Vol. 33 No. 8 · 14 April 2011

At the beginning of Ernest Gilman’s Plague Writing in Early Modern England James Shapiro repeats a blunder perpetrated by Jonathan Bate on the first page of his Soul of the Age (LRB, 31 March). A marginalium written by the parish clerk of Holy Trinity, Stratford, in July 1564 – ‘Hic incepit pestis – is translated by Shapiro, as by Bate, as ‘Here begins the plague,’ rather than ‘Here began the plague.’ It makes a difference. As implied by our term ‘epidemic’, early modern ‘plague’ was defined not by one death, but by a critical mass of deaths in the course of a week or a month which were apparently caused by ‘infection’. In July 1564 no doubt the body of the apprentice Oliver Gunne exhibited ‘tokens’ of plague. But only after a substantial number of further deaths could the clerk, a careful chronicler of his community, conclude that Gunne’s death had marked the beginning of that summer’s plague. The reading of incepit as if it meant the same as incipit puts the honest clerk in the absurd position of a prophet with foreknowledge of the two hundred or so further deaths that were to occur in the parish that summer.

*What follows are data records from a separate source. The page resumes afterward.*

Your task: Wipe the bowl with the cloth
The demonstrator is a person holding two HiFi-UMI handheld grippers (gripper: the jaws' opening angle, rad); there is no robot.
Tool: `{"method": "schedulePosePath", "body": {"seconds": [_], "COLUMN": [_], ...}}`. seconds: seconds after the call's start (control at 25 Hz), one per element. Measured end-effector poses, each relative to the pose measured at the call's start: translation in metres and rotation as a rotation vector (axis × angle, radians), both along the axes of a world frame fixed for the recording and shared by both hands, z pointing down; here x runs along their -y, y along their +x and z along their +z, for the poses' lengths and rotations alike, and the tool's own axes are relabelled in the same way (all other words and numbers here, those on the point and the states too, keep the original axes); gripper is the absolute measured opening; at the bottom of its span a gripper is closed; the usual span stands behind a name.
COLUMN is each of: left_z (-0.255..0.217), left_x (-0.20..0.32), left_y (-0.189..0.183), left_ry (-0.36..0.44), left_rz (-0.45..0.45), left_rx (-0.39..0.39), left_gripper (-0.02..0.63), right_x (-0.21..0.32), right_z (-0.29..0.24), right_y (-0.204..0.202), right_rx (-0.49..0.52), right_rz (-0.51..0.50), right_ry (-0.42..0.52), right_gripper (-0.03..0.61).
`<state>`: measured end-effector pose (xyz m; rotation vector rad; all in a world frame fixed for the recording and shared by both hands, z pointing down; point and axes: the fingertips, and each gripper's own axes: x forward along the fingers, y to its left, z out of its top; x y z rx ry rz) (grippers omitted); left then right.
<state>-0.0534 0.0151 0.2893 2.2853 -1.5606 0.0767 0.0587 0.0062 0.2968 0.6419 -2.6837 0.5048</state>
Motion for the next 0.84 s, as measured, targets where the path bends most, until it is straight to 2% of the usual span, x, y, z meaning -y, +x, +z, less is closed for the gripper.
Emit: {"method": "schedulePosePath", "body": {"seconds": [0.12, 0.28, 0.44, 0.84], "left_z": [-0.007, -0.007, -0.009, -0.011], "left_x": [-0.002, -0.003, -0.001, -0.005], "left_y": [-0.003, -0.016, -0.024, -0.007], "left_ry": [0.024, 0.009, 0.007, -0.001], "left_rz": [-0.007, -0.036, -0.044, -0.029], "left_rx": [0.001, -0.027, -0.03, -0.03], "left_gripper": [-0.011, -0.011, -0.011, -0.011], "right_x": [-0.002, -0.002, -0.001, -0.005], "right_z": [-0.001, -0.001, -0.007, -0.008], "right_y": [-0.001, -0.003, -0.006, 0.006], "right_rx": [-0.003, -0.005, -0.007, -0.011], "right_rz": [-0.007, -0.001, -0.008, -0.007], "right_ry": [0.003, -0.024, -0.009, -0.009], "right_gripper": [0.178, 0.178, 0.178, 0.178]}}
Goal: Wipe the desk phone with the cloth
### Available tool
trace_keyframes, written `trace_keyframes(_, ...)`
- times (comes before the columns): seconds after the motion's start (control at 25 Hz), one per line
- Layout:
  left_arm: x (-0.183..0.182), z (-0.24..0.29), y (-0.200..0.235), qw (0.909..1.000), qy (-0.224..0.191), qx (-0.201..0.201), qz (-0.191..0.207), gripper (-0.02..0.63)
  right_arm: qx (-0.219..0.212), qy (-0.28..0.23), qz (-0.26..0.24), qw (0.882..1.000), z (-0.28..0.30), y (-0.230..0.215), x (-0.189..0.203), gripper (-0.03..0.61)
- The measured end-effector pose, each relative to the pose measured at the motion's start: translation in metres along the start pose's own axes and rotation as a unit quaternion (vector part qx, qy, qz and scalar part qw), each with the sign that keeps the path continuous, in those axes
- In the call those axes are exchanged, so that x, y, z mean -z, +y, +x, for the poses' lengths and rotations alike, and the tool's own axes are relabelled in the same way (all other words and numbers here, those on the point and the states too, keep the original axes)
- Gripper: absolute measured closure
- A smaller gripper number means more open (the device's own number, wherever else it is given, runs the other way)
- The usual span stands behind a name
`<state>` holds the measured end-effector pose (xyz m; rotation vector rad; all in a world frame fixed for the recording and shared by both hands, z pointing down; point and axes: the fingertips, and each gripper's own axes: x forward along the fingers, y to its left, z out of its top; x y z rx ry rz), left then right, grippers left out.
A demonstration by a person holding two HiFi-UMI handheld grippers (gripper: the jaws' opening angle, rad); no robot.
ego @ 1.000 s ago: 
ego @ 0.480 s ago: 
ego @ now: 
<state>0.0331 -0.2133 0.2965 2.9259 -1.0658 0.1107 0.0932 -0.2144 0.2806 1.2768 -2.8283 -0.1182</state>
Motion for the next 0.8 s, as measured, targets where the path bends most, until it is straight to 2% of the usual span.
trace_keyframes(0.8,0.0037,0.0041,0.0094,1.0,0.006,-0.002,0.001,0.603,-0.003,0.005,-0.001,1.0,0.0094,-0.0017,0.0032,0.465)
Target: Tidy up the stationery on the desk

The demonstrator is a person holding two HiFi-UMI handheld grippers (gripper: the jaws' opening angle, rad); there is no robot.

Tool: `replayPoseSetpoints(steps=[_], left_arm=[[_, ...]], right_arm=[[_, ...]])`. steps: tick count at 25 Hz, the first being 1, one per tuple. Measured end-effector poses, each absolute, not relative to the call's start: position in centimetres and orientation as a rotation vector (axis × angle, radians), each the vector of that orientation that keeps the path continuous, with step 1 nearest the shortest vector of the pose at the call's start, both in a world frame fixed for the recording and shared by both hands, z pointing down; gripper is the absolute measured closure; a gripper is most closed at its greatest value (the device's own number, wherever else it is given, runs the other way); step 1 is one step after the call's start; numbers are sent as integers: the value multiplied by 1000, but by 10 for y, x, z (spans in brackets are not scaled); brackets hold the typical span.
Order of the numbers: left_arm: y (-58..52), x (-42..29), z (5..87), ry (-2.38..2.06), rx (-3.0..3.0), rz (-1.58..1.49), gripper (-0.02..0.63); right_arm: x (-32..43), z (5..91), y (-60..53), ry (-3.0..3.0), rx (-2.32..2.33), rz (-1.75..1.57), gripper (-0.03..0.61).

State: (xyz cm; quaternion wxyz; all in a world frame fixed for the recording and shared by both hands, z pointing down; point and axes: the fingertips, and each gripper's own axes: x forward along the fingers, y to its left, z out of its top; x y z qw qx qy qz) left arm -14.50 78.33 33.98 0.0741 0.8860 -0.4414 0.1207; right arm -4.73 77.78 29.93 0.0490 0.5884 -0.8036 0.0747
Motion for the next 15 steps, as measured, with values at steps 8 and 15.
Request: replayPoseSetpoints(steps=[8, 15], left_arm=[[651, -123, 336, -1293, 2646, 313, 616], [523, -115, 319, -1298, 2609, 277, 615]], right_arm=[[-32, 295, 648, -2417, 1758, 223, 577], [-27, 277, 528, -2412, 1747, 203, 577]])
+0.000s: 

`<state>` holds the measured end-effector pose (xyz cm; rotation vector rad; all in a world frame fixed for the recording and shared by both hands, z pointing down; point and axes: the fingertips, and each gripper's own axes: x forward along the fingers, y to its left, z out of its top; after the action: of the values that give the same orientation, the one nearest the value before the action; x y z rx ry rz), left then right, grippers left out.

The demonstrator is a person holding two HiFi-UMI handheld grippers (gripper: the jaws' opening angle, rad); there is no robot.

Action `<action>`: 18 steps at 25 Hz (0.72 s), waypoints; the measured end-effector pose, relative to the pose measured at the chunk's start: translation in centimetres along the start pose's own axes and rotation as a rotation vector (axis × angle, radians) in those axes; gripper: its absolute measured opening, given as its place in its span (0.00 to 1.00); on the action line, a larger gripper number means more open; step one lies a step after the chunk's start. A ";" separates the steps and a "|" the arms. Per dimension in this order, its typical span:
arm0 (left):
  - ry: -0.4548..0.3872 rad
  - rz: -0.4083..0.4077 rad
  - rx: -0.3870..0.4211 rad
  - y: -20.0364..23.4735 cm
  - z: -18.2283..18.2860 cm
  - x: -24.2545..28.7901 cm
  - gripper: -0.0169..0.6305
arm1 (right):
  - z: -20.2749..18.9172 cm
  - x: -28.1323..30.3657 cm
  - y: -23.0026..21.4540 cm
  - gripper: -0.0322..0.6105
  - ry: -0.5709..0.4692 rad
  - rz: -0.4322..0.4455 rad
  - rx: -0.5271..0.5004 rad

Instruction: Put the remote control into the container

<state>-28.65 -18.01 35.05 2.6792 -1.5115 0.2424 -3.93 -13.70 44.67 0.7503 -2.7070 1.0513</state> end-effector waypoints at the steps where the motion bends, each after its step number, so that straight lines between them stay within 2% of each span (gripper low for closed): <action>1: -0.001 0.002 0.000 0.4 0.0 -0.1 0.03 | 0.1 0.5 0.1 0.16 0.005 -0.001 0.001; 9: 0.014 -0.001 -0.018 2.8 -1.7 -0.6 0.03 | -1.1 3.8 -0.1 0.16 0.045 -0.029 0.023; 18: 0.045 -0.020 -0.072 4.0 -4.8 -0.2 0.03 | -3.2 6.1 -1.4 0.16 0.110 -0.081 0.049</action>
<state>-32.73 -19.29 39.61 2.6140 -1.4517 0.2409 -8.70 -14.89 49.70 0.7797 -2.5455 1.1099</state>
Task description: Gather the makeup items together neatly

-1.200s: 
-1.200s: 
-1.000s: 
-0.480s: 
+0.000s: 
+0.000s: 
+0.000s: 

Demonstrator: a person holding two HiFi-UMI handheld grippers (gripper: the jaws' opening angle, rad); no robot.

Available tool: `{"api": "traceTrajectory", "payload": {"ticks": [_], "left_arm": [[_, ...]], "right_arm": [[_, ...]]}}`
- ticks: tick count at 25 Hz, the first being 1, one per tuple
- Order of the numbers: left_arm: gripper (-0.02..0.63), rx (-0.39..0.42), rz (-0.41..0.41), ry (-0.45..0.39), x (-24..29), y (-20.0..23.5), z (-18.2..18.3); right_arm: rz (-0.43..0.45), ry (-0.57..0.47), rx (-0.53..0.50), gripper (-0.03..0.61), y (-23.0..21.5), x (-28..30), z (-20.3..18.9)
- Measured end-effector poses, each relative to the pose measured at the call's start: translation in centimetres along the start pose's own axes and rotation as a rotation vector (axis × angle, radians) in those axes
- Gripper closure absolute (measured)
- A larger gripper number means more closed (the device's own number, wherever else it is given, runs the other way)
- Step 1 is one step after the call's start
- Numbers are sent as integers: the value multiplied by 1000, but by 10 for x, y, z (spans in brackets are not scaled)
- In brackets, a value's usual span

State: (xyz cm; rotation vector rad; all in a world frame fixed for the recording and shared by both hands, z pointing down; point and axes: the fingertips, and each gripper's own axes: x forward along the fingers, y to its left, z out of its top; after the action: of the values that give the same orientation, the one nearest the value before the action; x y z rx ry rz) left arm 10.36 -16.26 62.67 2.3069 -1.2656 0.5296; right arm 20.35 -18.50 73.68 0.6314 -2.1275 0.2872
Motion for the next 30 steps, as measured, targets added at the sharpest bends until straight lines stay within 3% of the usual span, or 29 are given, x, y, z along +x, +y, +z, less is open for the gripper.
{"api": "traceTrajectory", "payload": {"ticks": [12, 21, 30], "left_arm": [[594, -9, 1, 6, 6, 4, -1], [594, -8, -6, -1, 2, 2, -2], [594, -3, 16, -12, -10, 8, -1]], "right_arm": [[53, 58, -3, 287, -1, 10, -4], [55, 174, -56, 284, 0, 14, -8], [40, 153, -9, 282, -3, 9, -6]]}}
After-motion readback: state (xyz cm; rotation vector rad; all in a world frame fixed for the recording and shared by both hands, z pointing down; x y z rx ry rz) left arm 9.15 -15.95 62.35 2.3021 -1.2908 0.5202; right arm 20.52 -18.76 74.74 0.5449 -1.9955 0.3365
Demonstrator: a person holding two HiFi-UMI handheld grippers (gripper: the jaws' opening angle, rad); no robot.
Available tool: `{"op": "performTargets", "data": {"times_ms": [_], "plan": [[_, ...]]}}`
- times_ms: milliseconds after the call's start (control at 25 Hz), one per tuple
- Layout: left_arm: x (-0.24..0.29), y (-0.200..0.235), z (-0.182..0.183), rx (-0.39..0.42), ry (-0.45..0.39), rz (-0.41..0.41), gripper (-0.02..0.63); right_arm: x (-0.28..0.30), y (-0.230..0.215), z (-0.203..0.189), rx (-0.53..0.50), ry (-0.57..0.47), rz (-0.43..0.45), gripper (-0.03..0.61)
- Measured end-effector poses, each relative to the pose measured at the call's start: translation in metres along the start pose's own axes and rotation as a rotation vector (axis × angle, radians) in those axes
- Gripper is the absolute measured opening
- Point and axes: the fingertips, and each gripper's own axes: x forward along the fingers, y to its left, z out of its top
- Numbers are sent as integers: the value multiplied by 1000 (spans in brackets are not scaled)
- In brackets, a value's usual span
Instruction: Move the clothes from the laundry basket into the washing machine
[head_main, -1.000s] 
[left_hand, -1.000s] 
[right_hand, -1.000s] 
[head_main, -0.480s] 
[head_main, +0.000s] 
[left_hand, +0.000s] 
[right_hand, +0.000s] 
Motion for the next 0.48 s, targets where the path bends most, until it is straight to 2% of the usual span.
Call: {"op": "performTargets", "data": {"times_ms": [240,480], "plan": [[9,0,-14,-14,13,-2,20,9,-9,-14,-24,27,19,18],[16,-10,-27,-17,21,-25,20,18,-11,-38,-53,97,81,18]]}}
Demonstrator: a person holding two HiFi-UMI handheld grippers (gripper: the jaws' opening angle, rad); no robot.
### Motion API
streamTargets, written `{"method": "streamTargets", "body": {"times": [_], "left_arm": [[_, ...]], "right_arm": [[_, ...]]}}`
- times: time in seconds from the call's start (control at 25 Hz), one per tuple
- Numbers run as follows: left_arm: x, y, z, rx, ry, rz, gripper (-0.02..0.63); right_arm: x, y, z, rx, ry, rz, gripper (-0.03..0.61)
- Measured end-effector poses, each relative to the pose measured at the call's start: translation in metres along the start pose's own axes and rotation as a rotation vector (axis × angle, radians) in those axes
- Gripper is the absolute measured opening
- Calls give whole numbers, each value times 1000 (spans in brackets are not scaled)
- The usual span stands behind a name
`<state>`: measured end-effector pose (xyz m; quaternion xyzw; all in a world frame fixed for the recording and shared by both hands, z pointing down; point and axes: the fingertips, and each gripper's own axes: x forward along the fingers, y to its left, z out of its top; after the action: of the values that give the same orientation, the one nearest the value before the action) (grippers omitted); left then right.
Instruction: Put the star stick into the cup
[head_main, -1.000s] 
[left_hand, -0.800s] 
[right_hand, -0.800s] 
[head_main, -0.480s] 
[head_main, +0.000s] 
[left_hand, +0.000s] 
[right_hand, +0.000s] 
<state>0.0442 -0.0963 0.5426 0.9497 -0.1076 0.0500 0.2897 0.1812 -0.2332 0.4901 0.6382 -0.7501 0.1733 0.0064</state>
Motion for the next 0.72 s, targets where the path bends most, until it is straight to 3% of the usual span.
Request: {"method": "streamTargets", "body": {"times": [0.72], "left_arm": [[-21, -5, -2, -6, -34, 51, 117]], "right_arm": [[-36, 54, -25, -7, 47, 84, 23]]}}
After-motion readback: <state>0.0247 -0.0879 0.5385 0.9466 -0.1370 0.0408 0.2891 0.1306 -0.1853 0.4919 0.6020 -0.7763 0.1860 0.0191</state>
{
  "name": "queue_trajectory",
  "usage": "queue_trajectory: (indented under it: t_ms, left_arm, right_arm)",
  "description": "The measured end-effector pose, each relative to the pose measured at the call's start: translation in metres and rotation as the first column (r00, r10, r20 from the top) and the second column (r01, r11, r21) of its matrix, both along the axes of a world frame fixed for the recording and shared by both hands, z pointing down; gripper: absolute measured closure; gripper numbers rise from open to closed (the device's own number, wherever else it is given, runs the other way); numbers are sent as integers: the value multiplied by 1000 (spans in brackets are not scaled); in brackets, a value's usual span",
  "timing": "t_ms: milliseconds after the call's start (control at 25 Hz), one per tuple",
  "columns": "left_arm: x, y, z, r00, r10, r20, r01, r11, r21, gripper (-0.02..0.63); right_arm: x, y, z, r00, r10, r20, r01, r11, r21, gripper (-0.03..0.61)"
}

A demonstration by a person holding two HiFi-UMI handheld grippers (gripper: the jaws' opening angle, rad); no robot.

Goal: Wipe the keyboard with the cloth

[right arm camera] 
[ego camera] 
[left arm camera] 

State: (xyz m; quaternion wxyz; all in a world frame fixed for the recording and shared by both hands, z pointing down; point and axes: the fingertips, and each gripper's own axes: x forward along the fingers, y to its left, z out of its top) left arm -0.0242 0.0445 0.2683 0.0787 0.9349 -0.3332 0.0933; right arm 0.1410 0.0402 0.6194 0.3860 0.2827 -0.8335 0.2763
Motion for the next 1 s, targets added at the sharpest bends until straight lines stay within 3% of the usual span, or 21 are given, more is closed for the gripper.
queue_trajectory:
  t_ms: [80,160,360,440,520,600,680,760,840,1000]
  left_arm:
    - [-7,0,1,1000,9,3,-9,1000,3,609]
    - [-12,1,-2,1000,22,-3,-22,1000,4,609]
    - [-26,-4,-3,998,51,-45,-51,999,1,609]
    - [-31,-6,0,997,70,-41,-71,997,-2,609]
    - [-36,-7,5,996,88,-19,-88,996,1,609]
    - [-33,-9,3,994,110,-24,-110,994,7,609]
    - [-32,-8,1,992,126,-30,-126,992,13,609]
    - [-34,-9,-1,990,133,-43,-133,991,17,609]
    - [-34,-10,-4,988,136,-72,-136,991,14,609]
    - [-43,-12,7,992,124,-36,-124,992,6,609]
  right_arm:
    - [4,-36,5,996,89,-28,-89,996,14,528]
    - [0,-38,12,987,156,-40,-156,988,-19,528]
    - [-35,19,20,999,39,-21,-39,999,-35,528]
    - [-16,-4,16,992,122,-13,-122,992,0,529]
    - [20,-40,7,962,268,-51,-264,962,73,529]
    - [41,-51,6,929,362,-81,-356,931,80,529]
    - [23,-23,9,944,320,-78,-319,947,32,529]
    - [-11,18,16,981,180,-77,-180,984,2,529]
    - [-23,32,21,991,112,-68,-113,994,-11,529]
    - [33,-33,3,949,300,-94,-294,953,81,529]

It also highlights a worrying decline in the knowledge of basic Latin among early modernists.

I’m not happy, either, at being bracketed with Bate as someone who has ‘struggled to determine the impact plague had on Shakespeare’s life and work’. I would have preferred a word such as ‘engaged’, rather than ‘struggled’. Coming at Shakespeare via his non-dramatic writings – two long narrative poems and the Sonnets – I have been unusually well situated to consider the fact that all three works were published, through the poet’s own agency, during plague outbreaks which had caused London’s playhouses to be closed. To that extent the impact of plague on Shakespeare’s career is manifest. Had the theatres never reopened, he would have written, and published, many more non-dramatic poems. Plague also had more impact on Shakespeare’s dramatic writings than Shapiro acknowledges. In Romeo and Juliet, possibly one of the first of Shakespeare’s new plays to be performed in the blessedly plague-free summer of 1595, plague, and civic measures to control its spread, prevent Romeo from receiving Friar Laurence’s letter about plans to fake Juliet’s death. In this sense it is bodily plague, not just the metaphorical ‘plague’ of passionate love, that triggers the play’s woeful conclusion.

Katherine Duncan-Jones
University of Oxford

Vol. 33 No. 9 · 28 April 2011

Katherine Duncan-Jones writes ‘had the theatres never reopened’ after being closed because of plague, Shakespeare ‘would have written, and published, many more non-dramatic poems’ (Letters, 14 April). This is no more than a guess. He might just as well have returned to Stratford disillusioned with the literary and theatrical profession and taken up, or resumed, his father’s craft of glover. Or have become a soldier, sailor, tinker, tailor or even a country schoolmaster. Moreover, informing us how ‘unusually well situated’ she is to assess the impact of the plague on Shakespeare’s writings, Duncan-Jones writes of the ‘fact’ that the narrative poems and the Sonnets were published ‘through the poet’s own agency’. So far as the Sonnets are concerned this is not a fact but a hypothesis espoused and expounded by Duncan-Jones and based on a dubious interpretation of the evidence. As she writes of her correction of James Shapiro and Jonathan Bate, ‘it makes a difference.’